You’re doing it upside down

Programming Concurrency on the JVM by Venkat Subramamiam

I’ve always been fascinated by the connection between the hardware and the software, which manifests itself in a programming language when we start having to think about memory barriers and atomic check-and-set instructions which are often hidden behind the abstraction of locks, semaphores and monitors. It is an interesting area but I’ve always found this level of programming to be really hard and error prone.

I remember the horror of a colleague a few years back when he showed me some code that had one thread that made a call and then set a static field and another thread that waited for the thread to be set. Despite the first thread finishing, the second thread didn’t notice the change. I pointed out that he needed to use the volatile keyword to stop the compiler allowing the second thread to cache the value that was read from the field. That such a simple program requires the field to be marked specially is a shock to many people. Locks have the same feel to them, and there’s a good paper by Edward Lee which argues that the non-determinism that the thread abstraction offers is completely non-intuitive, leaving us in a position where we are forced to hack away the non-determinism by using locks to get us to a position where we can start reasoning about the program again. Somehow this feels wrong – the usual mantra of development is “get it working, get it right, get it fast”, and we would often prefer to be in a position where we can reason about the program being right and then add extra code to get it fast rather than having to obscure the algorithm using tons of locking to get it right in the first place.

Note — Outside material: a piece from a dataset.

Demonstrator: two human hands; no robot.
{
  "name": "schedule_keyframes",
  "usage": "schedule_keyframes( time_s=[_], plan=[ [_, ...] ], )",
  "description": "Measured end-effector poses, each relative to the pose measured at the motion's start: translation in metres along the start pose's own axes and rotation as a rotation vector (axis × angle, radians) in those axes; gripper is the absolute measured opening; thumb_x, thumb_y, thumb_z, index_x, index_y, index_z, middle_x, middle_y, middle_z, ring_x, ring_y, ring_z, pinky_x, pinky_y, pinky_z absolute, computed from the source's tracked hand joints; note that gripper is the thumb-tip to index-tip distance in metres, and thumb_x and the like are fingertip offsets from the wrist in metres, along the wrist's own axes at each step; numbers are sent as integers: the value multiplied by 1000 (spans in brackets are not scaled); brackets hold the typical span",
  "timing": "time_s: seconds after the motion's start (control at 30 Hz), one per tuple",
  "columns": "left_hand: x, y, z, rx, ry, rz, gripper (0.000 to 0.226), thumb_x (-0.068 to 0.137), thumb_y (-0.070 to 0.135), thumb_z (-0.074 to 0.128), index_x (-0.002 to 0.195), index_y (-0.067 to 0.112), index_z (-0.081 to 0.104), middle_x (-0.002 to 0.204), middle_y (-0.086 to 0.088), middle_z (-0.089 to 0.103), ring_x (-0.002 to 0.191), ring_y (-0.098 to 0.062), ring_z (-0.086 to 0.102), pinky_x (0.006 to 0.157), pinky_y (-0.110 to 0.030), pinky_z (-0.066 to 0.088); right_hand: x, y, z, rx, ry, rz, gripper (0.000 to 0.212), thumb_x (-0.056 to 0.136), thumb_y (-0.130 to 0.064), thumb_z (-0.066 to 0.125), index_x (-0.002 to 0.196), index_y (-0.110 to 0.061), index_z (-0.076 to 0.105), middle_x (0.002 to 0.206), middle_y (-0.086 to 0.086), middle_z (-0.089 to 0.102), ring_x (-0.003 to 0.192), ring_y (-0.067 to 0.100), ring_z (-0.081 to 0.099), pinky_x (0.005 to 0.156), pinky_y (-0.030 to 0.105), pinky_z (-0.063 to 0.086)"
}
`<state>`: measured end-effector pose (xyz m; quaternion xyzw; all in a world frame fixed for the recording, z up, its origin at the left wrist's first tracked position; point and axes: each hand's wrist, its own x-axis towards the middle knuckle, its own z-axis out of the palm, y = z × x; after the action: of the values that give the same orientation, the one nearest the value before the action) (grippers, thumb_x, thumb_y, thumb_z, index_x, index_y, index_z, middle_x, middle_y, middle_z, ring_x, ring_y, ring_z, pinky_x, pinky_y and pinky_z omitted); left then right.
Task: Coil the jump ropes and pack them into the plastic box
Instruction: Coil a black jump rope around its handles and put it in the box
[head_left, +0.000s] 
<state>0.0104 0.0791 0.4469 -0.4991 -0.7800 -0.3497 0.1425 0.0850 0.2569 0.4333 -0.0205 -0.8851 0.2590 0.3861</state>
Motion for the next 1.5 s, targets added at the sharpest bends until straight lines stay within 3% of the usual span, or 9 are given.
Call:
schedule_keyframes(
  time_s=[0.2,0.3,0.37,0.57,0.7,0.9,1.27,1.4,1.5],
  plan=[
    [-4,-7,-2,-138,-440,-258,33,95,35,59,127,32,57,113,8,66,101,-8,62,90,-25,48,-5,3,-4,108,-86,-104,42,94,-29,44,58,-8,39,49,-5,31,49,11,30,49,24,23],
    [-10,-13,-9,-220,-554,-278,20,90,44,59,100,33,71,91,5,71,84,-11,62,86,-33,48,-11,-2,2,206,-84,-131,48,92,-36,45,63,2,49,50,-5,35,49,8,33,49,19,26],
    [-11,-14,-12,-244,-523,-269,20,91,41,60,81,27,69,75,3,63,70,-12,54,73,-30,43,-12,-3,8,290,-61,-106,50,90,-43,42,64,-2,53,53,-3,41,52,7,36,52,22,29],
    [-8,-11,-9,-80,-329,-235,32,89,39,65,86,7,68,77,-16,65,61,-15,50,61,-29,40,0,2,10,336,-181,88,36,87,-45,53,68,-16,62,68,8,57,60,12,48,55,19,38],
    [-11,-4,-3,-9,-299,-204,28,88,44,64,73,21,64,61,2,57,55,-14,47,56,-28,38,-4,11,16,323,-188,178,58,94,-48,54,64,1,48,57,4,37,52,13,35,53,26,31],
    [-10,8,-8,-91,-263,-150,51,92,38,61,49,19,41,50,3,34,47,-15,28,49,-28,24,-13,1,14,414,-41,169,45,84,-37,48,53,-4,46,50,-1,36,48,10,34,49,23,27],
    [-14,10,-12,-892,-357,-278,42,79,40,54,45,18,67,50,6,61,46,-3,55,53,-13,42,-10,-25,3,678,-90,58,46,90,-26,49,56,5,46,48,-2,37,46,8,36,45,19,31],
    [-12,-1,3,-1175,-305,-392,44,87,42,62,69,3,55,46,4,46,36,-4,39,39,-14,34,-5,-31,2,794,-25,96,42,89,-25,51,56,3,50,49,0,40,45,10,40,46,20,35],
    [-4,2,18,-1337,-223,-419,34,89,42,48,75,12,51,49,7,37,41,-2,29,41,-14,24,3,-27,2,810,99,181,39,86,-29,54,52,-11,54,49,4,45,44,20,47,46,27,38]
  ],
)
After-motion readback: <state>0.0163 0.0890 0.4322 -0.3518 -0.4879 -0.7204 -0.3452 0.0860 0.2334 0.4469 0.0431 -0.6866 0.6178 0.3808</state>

This book looks at concurrency from three perspectives: shared mutability (mutable fields and locks), isolated mutability (using actors) and pure immutability (using STM). It looks at implementations of these three techniques running on the JVM, using the languages Scala mainly for the Akka framework which offers Actors and STM, Clojure which offers STM and a version of Actors called Agents, and Java for the thread pool and Java 7 fork-join APIs.

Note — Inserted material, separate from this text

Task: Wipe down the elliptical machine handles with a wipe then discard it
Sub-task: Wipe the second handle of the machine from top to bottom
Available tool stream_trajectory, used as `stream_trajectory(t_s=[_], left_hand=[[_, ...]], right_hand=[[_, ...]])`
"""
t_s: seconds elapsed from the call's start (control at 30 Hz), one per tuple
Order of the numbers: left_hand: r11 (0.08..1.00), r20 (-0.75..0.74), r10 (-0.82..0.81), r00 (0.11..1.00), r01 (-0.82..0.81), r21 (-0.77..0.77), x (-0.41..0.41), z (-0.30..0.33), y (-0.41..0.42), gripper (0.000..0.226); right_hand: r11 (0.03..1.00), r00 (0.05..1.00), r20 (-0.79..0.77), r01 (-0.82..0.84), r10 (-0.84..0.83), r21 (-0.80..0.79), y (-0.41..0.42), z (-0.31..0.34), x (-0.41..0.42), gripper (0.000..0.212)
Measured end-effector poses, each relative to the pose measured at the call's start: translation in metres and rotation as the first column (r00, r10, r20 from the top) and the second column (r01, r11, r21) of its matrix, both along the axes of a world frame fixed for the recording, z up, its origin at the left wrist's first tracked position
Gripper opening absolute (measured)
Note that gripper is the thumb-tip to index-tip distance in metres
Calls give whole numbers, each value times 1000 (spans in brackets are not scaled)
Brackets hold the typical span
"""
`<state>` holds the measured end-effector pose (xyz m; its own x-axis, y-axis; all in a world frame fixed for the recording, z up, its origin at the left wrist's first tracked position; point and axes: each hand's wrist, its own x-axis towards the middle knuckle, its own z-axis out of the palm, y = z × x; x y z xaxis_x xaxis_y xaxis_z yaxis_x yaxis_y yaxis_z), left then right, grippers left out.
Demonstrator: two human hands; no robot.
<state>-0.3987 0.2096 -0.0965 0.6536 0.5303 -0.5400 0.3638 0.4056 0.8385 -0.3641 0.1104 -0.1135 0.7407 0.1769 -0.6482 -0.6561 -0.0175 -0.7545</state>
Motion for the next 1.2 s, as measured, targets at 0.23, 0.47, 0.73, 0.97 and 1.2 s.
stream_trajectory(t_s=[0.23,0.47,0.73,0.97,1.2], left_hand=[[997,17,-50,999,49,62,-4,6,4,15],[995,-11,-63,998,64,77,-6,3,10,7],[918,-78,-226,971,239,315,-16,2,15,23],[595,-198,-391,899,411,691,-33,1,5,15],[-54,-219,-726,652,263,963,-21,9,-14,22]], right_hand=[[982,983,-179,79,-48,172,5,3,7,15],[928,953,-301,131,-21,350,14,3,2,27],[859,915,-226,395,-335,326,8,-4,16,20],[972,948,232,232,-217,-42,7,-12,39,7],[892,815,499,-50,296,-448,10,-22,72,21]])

Part one is a great introduction to concurrency. It first looks at a couple of the perils of concurrency and continues by looking at how we can introduce concurrency to speed up an I/O bound and a computationally intensive application. In these two cases, we need to break the work into independent tasks which then need to synchronise their results with each other. This breakdown introduces the ideas of state and scalability, allowing a discussion around ensuring visibility via the use of memory barriers and the preservation of invariants via atomicity using locks and synchronised.

Part two deals with software transactional memory, first from the perspective of Clojure, a language in which all of the datatypes are immutably persistent and then from the point of view of Scala and the Akka library. In this second case, the programmer has to be a lot more careful to make sure that the objects managed by the transaction are immutable to avoid side-effects leaking through the transaction. STM looks like a great solution for the cases where there are many reads and fairly infrequent writes – too many writes and we may spent a lot of time retrying transactions, only to have them aborted again after they have burned lots of CPU cycles. STM is clever in that it leads to code that can be composed, without the programmer having to introduce any extra synchronisation.

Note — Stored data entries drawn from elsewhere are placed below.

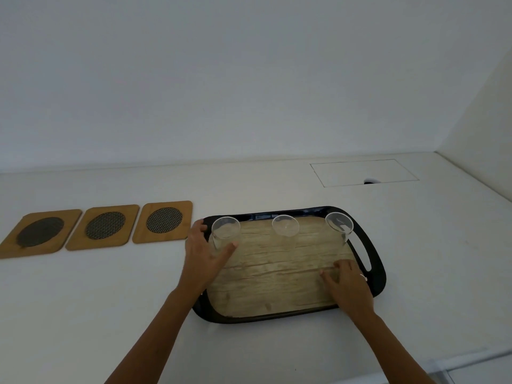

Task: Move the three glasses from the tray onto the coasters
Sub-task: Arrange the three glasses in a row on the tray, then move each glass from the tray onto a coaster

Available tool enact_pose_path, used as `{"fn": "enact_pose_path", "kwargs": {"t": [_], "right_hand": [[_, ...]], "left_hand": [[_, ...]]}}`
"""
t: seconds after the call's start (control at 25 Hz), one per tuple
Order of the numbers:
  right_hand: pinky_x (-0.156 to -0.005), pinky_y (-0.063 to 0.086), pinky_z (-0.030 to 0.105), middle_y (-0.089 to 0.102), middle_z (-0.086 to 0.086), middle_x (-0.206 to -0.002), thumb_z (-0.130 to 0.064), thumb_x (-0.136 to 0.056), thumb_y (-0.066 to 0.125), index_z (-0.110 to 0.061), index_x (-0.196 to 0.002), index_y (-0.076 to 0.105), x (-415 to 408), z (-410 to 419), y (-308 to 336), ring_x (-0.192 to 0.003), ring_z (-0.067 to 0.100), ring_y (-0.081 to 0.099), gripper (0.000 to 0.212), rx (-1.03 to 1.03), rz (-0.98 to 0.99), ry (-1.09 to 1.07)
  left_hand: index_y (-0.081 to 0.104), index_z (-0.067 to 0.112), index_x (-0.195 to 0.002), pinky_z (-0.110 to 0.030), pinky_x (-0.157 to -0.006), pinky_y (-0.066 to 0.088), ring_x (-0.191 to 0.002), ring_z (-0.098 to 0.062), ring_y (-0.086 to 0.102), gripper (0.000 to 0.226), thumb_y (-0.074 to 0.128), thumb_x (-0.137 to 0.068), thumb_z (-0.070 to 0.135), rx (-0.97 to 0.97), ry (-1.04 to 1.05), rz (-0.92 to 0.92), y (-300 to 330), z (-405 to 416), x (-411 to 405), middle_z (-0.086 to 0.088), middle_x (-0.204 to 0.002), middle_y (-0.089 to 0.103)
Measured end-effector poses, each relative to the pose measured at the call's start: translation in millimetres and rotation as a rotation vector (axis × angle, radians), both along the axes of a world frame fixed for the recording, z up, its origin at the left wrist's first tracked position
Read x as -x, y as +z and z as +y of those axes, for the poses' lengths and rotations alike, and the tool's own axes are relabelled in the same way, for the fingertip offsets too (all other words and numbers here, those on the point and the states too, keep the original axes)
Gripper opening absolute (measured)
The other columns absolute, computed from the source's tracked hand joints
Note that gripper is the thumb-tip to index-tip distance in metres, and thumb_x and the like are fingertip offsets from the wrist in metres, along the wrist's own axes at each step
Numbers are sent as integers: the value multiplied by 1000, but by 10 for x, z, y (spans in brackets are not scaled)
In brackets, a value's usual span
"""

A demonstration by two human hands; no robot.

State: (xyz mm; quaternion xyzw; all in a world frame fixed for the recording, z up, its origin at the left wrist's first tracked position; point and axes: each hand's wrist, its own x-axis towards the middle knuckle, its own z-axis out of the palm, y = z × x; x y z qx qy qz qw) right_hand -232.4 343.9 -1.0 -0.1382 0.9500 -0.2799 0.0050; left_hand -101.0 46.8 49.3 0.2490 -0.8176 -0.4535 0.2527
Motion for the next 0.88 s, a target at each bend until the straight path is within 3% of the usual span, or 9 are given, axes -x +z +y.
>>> {"fn": "enact_pose_path", "kwargs": {"t": [0.12,0.28,0.36,0.48,0.88], "right_hand": [[-88,48,44,42,16,-129,-42,-72,77,-5,-127,38,141,-64,71,-112,31,50,76,258,-114,-148],[-103,41,48,32,11,-142,-39,-66,83,-15,-138,26,309,-194,164,-125,27,40,96,485,-138,-128],[-105,39,45,32,11,-144,-38,-67,82,-17,-139,24,374,-254,182,-126,24,39,95,526,-123,-64],[-101,36,33,36,6,-144,-33,-70,81,-25,-141,21,414,-311,163,-126,13,39,93,620,-135,-30],[-92,45,33,56,9,-125,-19,-69,83,-17,-123,40,602,-458,296,-117,25,54,69,693,-12,-69]], "left_hand": [[32,14,-133,-41,-99,37,-119,-23,42,69,49,-84,58,116,97,23,-64,-220,-278,-11,-129,46],[29,7,-139,-53,-104,34,-127,-39,41,58,43,-93,39,194,240,-239,-337,-487,-611,-24,-139,43],[27,6,-141,-59,-108,30,-134,-40,34,57,43,-95,34,274,249,-431,-476,-559,-748,-24,-145,38],[29,6,-142,-62,-110,22,-140,-41,24,59,27,-93,40,441,198,-610,-633,-579,-889,-22,-151,30],[10,18,-147,-50,-117,9,-146,-28,4,69,7,-86,51,466,201,-660,-730,-614,-866,-10,-159,8]]}}
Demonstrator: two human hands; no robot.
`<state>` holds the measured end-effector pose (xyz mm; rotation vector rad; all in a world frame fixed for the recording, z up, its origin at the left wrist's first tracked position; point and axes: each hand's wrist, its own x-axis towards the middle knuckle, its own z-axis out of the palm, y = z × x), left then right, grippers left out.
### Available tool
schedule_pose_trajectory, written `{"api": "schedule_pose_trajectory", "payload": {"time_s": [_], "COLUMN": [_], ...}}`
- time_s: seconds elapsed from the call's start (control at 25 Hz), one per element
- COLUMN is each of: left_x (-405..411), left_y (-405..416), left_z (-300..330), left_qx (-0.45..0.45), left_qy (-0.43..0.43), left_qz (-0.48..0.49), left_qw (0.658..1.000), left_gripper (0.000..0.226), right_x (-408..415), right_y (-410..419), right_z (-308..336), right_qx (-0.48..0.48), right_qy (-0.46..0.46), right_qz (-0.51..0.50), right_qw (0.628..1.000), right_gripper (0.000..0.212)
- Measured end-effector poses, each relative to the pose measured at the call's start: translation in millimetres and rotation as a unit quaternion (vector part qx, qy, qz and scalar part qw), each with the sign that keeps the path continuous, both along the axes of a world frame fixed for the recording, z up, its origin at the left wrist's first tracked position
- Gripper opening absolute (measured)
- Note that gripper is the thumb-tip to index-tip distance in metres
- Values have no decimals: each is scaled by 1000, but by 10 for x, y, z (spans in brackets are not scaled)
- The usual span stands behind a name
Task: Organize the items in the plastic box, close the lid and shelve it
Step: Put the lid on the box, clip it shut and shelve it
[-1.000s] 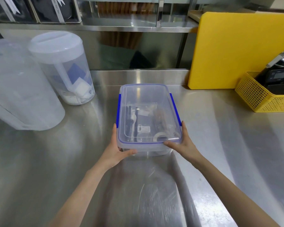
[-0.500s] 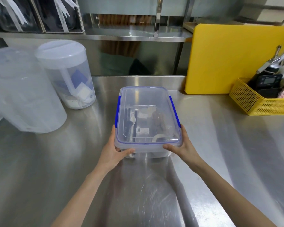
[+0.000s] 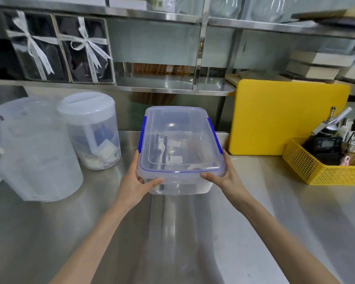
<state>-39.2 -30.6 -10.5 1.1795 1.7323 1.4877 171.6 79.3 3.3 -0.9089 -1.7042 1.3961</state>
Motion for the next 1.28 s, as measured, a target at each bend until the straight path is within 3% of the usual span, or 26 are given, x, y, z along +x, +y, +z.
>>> {"api": "schedule_pose_trajectory", "payload": {"time_s": [0.48,0.68,1.0,1.12,1.28], "left_x": [-639,-952,-1336,-1431,-1519], "left_y": [1012,1542,2183,2385,2616], "left_z": [851,1039,1146,1193,1233], "left_qx": [55,61,47,52,56], "left_qy": [64,67,96,116,137], "left_qz": [41,56,64,49,81], "left_qw": [996,994,992,991,986], "left_gripper": [83,84,75,73,67], "right_x": [-664,-976,-1391,-1482,-1643], "right_y": [1040,1633,2309,2434,2635], "right_z": [1002,1109,1103,1138,1233], "right_qx": [37,37,51,91,223], "right_qy": [8,24,2,-23,-105], "right_qz": [4,24,27,11,-38], "right_qw": [999,999,998,995,968], "right_gripper": [81,63,81,77,64]}}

Every time I see STM, I forget that we’re not really talking about making it appear to the participants that they live in a world where all results can be serialized. By default the two implementations covered in the text implement snapshot isolation, though both offer a means to work around problems that this might introduce by allowing reads to be included in the transaction log in such a way that the transaction will fail to commit if a value it read is modified by a previously committed transaction – Clojure has the ensure function to do logging reads and Akka allows the transaction to be configured so that all reads are logged. You can see the Clojure implementation here. It’s not clear to me how many programs will be broken if programmers forget to upgrade some reads into effective writes.

Part three looks at Actors. These are one technique for isolating mutability – changes to some state can only be made from a single thread which also serializes access to the state by demanding the requests to access the state are pushed into a mailbox which is processed by the controlling thread. The book looks at untyped Actors, in which the processing happens in an untyped receive method that the Actor implements, and typed Actors where the messages are strongly typed to correspond to methods defined on a particular interface. In a true Actor model, the messages need to be immutable, and in both Java and Scala it is the responsibility of the user to ensure that this is the case.

Actors help us to isolate the places that change the state, giving us thread safety without the need to introduce synchronisation. As the author points out, you can still get deadlocks happening, particularly in the Akka model which offers not only the traditional send-and-forget message send but also the send-and-wait-for-reply message, but at least Actors provide a nice boundary across which you access controlled state.

In order to get actors to cooperate, Akka has a notion of transactors – objects responsible for getting a set of actors to do a series of actions inside a transaction.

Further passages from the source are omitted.